Collected data entries:
───
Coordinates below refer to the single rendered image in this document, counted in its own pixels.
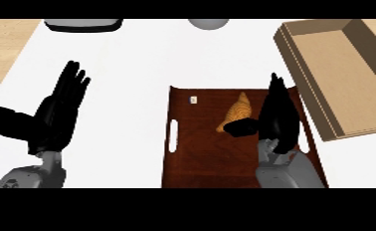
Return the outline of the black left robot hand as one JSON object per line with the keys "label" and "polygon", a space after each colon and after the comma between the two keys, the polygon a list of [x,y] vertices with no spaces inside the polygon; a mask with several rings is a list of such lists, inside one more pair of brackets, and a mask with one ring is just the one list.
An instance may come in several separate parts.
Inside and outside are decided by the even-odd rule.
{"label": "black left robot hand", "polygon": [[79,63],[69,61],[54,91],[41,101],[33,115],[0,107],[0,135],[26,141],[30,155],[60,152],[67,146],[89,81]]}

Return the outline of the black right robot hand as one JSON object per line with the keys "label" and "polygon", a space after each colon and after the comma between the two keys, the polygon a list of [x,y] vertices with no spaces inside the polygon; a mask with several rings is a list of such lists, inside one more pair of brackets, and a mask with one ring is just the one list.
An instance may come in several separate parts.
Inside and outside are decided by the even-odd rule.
───
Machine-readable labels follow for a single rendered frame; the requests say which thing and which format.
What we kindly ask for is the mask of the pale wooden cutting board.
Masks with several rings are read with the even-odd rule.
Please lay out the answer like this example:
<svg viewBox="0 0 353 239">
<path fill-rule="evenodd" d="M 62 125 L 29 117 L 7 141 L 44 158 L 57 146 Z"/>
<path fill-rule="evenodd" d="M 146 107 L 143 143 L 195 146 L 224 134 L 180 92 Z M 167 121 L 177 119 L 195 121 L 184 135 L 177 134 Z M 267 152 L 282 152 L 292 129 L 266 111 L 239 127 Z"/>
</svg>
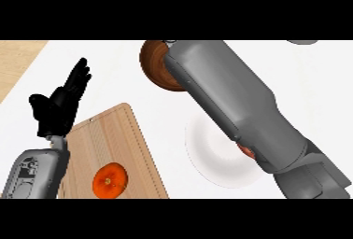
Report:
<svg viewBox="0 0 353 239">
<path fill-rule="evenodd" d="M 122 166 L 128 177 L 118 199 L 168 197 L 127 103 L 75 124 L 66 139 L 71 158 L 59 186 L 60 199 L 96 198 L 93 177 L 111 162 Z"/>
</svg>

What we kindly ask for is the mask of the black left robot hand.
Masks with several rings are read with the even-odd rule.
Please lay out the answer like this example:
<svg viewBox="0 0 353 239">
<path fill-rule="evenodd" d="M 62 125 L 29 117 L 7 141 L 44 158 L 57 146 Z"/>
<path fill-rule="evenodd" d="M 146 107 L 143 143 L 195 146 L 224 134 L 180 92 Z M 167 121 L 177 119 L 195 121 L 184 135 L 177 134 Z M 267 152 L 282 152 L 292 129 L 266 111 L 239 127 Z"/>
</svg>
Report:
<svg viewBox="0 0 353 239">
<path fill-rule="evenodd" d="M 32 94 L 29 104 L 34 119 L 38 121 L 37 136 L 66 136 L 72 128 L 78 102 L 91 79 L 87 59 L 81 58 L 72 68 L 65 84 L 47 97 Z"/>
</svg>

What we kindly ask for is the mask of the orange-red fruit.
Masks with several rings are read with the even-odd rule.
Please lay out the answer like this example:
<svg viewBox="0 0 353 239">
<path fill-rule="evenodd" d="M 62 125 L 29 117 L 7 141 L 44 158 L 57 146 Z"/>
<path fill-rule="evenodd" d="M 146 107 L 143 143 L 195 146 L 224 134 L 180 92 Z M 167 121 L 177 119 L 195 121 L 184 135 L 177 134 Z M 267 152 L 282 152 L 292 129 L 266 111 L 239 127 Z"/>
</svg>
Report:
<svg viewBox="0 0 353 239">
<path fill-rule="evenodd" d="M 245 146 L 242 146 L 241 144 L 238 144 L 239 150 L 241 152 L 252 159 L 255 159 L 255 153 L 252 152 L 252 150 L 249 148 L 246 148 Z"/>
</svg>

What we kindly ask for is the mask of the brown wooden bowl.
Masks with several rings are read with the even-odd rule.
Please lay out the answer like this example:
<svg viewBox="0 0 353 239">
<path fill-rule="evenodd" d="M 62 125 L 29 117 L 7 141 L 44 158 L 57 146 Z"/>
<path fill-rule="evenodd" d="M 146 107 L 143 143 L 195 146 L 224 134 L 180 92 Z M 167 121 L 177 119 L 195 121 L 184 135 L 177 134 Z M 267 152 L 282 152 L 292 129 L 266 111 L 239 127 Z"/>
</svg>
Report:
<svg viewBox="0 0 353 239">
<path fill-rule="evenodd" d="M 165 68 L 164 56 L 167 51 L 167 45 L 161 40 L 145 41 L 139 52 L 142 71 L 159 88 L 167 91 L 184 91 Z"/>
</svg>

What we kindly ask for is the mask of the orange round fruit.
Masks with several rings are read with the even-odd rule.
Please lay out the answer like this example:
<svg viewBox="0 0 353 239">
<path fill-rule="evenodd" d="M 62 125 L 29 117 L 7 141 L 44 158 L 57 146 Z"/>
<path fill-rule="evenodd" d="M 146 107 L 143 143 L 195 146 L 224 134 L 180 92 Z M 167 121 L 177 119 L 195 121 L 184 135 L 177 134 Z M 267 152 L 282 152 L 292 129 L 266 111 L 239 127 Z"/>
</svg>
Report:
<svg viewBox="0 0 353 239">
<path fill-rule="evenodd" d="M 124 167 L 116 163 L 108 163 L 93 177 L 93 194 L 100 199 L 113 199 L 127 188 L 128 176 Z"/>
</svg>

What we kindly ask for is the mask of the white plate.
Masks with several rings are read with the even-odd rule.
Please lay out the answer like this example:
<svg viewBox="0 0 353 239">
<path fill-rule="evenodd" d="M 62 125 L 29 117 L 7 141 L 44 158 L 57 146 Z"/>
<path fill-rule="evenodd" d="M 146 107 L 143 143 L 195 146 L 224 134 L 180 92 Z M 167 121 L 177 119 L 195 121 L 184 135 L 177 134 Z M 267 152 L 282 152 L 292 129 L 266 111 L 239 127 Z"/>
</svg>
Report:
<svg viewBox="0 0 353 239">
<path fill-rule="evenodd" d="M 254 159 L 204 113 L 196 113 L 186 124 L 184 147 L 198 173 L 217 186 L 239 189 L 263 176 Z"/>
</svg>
───
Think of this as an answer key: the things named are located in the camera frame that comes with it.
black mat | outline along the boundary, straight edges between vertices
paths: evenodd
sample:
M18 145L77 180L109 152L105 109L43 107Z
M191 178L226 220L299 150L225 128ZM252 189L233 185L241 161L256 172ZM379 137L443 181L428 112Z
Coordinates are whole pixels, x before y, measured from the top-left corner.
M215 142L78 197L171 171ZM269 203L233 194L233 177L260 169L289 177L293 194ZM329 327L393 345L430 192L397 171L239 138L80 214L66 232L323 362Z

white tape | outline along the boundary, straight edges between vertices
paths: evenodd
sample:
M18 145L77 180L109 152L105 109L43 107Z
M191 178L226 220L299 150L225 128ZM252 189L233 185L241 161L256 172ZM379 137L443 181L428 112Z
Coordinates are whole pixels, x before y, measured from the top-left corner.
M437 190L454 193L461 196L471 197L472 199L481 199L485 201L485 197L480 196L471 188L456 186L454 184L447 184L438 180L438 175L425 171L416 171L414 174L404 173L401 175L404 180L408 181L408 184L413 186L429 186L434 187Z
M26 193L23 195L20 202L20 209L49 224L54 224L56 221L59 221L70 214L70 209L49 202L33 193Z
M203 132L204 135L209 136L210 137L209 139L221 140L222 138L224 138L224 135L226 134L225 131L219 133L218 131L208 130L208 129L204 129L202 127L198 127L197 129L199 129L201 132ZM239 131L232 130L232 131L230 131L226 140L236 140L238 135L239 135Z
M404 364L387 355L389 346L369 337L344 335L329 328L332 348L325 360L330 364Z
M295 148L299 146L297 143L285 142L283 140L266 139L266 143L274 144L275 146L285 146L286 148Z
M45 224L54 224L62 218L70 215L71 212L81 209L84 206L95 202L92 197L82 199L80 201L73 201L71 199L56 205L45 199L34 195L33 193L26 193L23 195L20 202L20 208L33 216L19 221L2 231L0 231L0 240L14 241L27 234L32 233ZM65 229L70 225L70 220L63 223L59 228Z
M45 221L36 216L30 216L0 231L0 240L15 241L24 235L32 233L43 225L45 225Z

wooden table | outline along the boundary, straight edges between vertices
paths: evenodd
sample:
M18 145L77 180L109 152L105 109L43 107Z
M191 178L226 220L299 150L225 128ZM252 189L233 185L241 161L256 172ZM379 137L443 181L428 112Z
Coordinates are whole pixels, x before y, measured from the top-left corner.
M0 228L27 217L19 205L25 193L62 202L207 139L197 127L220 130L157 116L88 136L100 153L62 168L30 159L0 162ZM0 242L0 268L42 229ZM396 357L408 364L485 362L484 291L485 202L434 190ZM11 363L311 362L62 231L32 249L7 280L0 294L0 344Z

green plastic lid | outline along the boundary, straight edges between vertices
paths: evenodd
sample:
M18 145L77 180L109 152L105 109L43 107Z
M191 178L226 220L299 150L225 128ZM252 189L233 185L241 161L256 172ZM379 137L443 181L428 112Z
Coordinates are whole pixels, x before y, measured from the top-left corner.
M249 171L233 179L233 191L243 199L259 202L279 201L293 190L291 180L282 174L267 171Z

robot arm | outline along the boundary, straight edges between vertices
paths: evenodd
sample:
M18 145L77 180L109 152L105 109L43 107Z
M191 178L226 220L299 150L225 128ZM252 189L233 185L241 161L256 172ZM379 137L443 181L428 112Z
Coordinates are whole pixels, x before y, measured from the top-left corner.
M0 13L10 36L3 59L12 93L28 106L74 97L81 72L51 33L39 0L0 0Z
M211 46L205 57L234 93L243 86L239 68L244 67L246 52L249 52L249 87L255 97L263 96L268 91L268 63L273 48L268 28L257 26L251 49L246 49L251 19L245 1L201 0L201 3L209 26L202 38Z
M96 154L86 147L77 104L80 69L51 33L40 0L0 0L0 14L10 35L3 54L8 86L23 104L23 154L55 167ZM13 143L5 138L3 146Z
───
Find every line above where the word "each" occurs, and copy that line.

• **Finished exercise**:
Return the outline of the black left robot hand as one JSON object per line with the keys "label" and "polygon", a space after each colon and after the comma between the two keys, the polygon a list of [x,y] vertices with no spaces inside the polygon; a mask with several rings is a list of such lists, inside one more pair of brackets, and a mask with one ring is just the one list.
Return the outline of the black right robot hand as one JSON object per line with the keys "label" and "polygon", a space after each colon and after the comma between the two keys, the polygon a list of [x,y] vertices with no spaces inside the polygon; a mask with several rings is a list of such lists, inside one more pair of brackets, and a mask with one ring is just the one list.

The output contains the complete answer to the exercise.